Where Adam Stood
Alan Badel
Max Harris
Heather Canning
Jean Boht
Gareth Forwood
Ronald Hines
United Kingdom
77 minutes
21 April 1976
Production[edit]
As with Potter's 1971 serial about the life of Giacomo Casanova, Where Adam Stood is a loose adaptation of original source material set within a fictional framework. In Potter on Potter, the author told editor Graham Fuller that he used only a few pages of Father and Son as his starting point, and rejected the resultant play's status as a straight adaptation. Instead, Potter saw the play as part of a loose trilogy exploring an individual's choices (or rather, lack of them) in the face of seemingly omniscient forces; Where Adam Stood was to form the last part, preceded by Double Dare and Brimstone and Treacle, respectively (both 1976). The BBC's decision not to broadcast Brimstone effectively ended this idea, although Potter would continue to refer to the three as a connected trilogy in interviews and critical essays. Potter would also later tell Fuller that he considered Where Adam Stood to be amongst the "most satisfying" of his plays.[1]

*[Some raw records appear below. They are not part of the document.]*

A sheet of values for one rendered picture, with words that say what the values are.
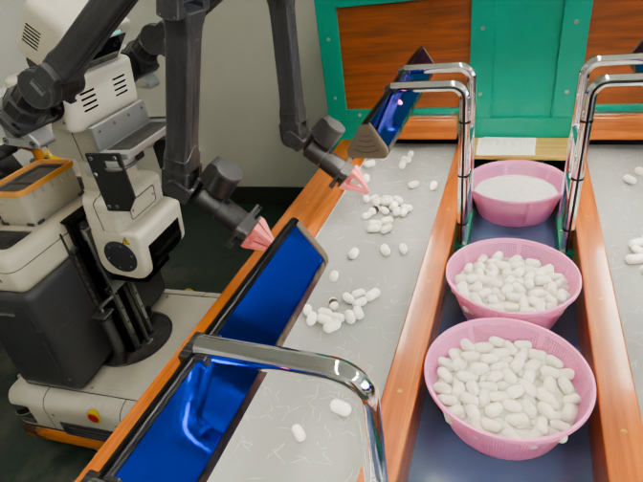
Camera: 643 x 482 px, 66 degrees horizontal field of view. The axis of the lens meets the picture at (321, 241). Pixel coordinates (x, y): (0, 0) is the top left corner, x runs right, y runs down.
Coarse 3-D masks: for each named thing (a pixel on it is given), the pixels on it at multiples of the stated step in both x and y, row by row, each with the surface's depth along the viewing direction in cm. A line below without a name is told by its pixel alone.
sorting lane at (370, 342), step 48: (384, 192) 148; (432, 192) 144; (336, 240) 129; (384, 240) 126; (336, 288) 112; (384, 288) 109; (288, 336) 100; (336, 336) 98; (384, 336) 97; (288, 384) 89; (384, 384) 87; (240, 432) 82; (288, 432) 81; (336, 432) 80; (240, 480) 75; (288, 480) 74; (336, 480) 73
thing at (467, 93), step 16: (416, 64) 120; (432, 64) 118; (448, 64) 117; (464, 64) 116; (432, 80) 106; (448, 80) 105; (464, 96) 104; (464, 112) 106; (464, 128) 108; (464, 144) 110; (464, 160) 112; (464, 176) 114; (464, 192) 117; (464, 208) 119; (464, 224) 121; (464, 240) 124
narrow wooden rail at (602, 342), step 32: (576, 224) 116; (576, 256) 110; (608, 288) 96; (608, 320) 89; (608, 352) 83; (608, 384) 78; (608, 416) 73; (640, 416) 72; (608, 448) 69; (640, 448) 68; (608, 480) 66; (640, 480) 65
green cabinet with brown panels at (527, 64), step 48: (336, 0) 156; (384, 0) 152; (432, 0) 148; (480, 0) 143; (528, 0) 140; (576, 0) 136; (624, 0) 133; (336, 48) 165; (384, 48) 161; (432, 48) 156; (480, 48) 150; (528, 48) 147; (576, 48) 142; (624, 48) 139; (336, 96) 174; (432, 96) 164; (480, 96) 158; (528, 96) 154; (624, 96) 145

Where Adam Stood, however, was written at a very difficult time for Potter. In 1974, his father died and this, coupled with a severe bout of psoriatic arthropathy, led to Potter developing writer's block. Double Dare was a reflection on the problems he was having writing, while Brimstone was written in response to the ravages of his debilitating illness; Where Adam Stood was Potter's reflection on the communication problems he faced in his relationship with his father.
Themes[edit]
Where Adam Stood contains none of the non-naturalistic flourishes that have become synonymous with Potter's work, although it does contain a number of familiar tropes he would explore in other pieces. The fall is represented by Mary Teague's sexual attack on the young Edmund in the woods, which Potter later described as a "physical acknowledgement" that the world is not as innocent or good as Edmund had previously been led to believe.[1] This sequence, which does not feature in Gosse's original book, is one of many that ties into the central theme of Edmund reclaiming himself from his father, who acts as the mouthpiece for an omniscient and unseen God. The boy's final act of using his prayers to deceive his father into allowing him to have the toy sailboat was, Potter explained, "a form of betrayal" and one that was "deeply rooted in [Philip Gosse's] religious language [...] He has observed the boy praying, but because his own faith has been tested he no longer knows what God expects of him anymore."
Intertextuality[edit]
Although Where Adam Stood is set on the Devonshire coast, the townsfolk appear to speak with Potter's native Forest of Dean dialect; this is used many times in Potter's original works.
'Mary Teague' appears, in name if not in person, in several Potter plays. In A Beast With Two Backs (1968) she is a miner's wife, whose husband's infidelity drives the play's narrative. She is also referred to in Cream in My Coffee (1980), when the curmudgeonly Bernard Wilsher (played by Lionel Jeffries) reminisces about a 'Mrs Teague' who used to live in his village; describing her as a "mad old woman with a cat".
The biblical passage Edmund attempts to memorise throughout the course of the play is the Epistle of St Paul to the Philippians. Potter had previously used this passage as the centrepiece to his 1972 drama Follow the Yellow Brick Road.
Broadcast[edit]
The play was broadcast on BBC 2 on 21 April 1976. It was not repeated until 2005 as part of BBC Four's Potter season, marking the tenth anniversary of his death.
A request for a much earlier repeat had come from an unexpected source. Potter's critic, morality campaigner Mary Whitehouse, greatly enjoyed the play and had requested a repeat on BBC 1 shortly after the original transmission. She wrote privately to Potter and the BBC conveying her appreciation.[6]